How to mix pool playtime with therapy

On a hot summer day, there is no place kids would rather be than at their local pool. Sun and fun go hand-in-hand, but the pool is also an ideal place to incorporate therapy for children with special needs.

“One of the reasons aquatic therapy is effective is because it allows special needs children to experience things they wouldn’t experience on land, and they are able to do things they can’t often do in their daily lives,” says Kirsten Conner, aquatics director at JCC Chicago’s All-In Swim program.

“The pool puts everyone on an even playing field, and kids with special needs can be more successful in water while also building their confidence and strength,” Conner says.

Physical therapists and occupational therapists strongly encourage aquatic therapy for kids with a wide variety of special needs.

“Swimming is one of my favorite activities to recommend to parents,” says Leida Lewis, physical therapist at Evanston’s North Shore Pediatric Therapy. “Swimming is an exercise that strengthens the entire body—core, arms and legs. It is also great for improving cardiovascular endurance.”

While kids are having fun in the pool, parents can feel good at the same time about all the therapeutic benefits.

“Therapy in the pool provides kids the opportunity to practice movements with zero gravity and can help to promote improved vestibular processing while the child is moving in various planes,” says Lindsay Moyer, occupational therapist at Lincolnwood’s North Shore Pediatric Therapy.

“The water also provides constant resistance to the muscles which can promote improved strength and endurance. Swimming against the strength of the water also provides our kids with regulating proprioceptive input,” Moyer says.

Often, Moyer says, kids are willing to push themselves further in their aquatic therapy as opposed to a typical therapy appointment.

The best part is that therapy in the water is actually tied to fun and games.

Lewis recommends exercises such as having kids dive for objects to increase cardiovascular endurance and strength, floating on their backs to practice keeping their bodies calm and regulate their breathing, or treading water while passing a beach ball back and forth.

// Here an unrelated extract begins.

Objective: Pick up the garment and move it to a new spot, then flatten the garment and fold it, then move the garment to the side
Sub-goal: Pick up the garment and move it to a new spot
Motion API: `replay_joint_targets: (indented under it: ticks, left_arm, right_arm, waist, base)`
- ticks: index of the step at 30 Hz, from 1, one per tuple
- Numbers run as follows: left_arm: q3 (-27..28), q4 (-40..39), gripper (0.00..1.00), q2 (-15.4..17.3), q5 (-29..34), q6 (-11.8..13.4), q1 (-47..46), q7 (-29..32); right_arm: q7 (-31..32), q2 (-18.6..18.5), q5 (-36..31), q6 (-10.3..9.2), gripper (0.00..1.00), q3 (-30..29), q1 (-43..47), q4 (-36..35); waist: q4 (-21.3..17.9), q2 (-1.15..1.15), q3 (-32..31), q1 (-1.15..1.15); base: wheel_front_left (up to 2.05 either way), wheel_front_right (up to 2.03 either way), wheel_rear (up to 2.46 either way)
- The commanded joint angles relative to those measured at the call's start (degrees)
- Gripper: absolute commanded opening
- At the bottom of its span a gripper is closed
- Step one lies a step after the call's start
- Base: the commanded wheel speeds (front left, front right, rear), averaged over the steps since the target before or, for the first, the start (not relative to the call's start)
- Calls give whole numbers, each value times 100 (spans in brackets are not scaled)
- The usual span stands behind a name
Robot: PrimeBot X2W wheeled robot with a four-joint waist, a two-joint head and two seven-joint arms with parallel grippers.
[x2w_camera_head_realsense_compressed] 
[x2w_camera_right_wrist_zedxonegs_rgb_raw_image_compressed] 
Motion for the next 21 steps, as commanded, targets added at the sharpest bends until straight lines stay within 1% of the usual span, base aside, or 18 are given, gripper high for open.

“Make it fun! Kids should always be excited to be in the pool,” Moyer says. “Try having your child pick up rings from the bottom of the pool, march around, blow bubbles, do jumping jacks or even jump in off the side.”

Therapists who do aquatic therapy often use equipment like pool noodles, kick boards and hand paddles to position and facilitate exercises with the child.

“Therapy in the pool can also provide an opportunity to work on social skills as the pool is a natural environment for peer engagement,” Moyer says.

Despite the fun that comes with pools, it’s up to adults to create a safe environment at the pool and to teach water safety, especially to children with special needs.